- **ABOUT THIS TASK**
Please copy each line of the listing below in which the word "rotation" appears.
### SOURCE DATA ###
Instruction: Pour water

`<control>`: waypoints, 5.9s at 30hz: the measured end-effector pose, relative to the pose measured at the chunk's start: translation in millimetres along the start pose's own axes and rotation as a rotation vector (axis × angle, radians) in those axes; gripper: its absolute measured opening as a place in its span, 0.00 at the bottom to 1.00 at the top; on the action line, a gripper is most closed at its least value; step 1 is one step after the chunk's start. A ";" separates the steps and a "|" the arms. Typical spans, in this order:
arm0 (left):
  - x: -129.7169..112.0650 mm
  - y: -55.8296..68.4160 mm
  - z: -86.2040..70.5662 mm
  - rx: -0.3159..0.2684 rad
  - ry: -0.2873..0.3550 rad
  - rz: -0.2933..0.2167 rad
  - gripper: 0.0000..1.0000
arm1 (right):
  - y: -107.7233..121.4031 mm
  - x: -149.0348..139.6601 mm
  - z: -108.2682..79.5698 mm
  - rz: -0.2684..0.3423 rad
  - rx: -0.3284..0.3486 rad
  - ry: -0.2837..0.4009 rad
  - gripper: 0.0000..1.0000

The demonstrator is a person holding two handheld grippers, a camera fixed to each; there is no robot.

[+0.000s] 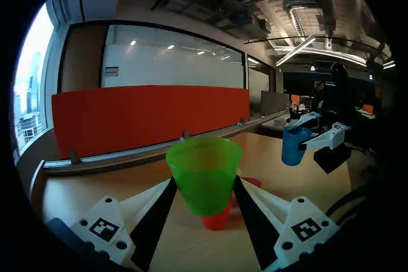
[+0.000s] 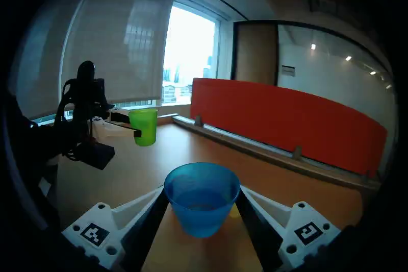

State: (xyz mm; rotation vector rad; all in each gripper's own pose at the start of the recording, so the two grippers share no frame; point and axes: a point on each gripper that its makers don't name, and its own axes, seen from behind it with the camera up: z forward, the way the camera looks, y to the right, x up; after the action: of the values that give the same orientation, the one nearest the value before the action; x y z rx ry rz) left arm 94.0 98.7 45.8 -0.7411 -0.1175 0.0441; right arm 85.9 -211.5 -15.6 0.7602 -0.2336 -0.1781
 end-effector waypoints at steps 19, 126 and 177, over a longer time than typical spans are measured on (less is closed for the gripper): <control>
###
- **TASK ANSWER**
`<control>`: waypoints, 5.9s at 30hz: the measured end-effector pose, relative to the pose measured at the chunk's start: translation in millimetres along the start pose's own axes and rotation as a rotation vector (axis × angle, radians) in those axes; gripper: its absolute measured opening as a place in its span, 0.00 at the bottom to 1.00 at the top; on the action line, a gripper is most closed at its least value; step 1 is one step after the chunk's start. A ";" separates the steps and a "|" the arms. Typical spans, in this order:
State: (xyz mm; rotation vector rad; all in each gripper's own pose at the start of the recording, so the two grippers share no frame; point and axes: a point on each gripper that its makers don't name, and its own axes, seen from behind it with the camera up: z forward, the way the camera looks, y to the right, x up; after the action: of the values that give the same orientation, the one nearest the value before the action; x y z rx ry rz) left arm 94.0 98.7 45.8 -0.7411 -0.1175 0.0441; right arm 85.9 -211.5 -15.6 0.7602 -0.2336 -0.1781

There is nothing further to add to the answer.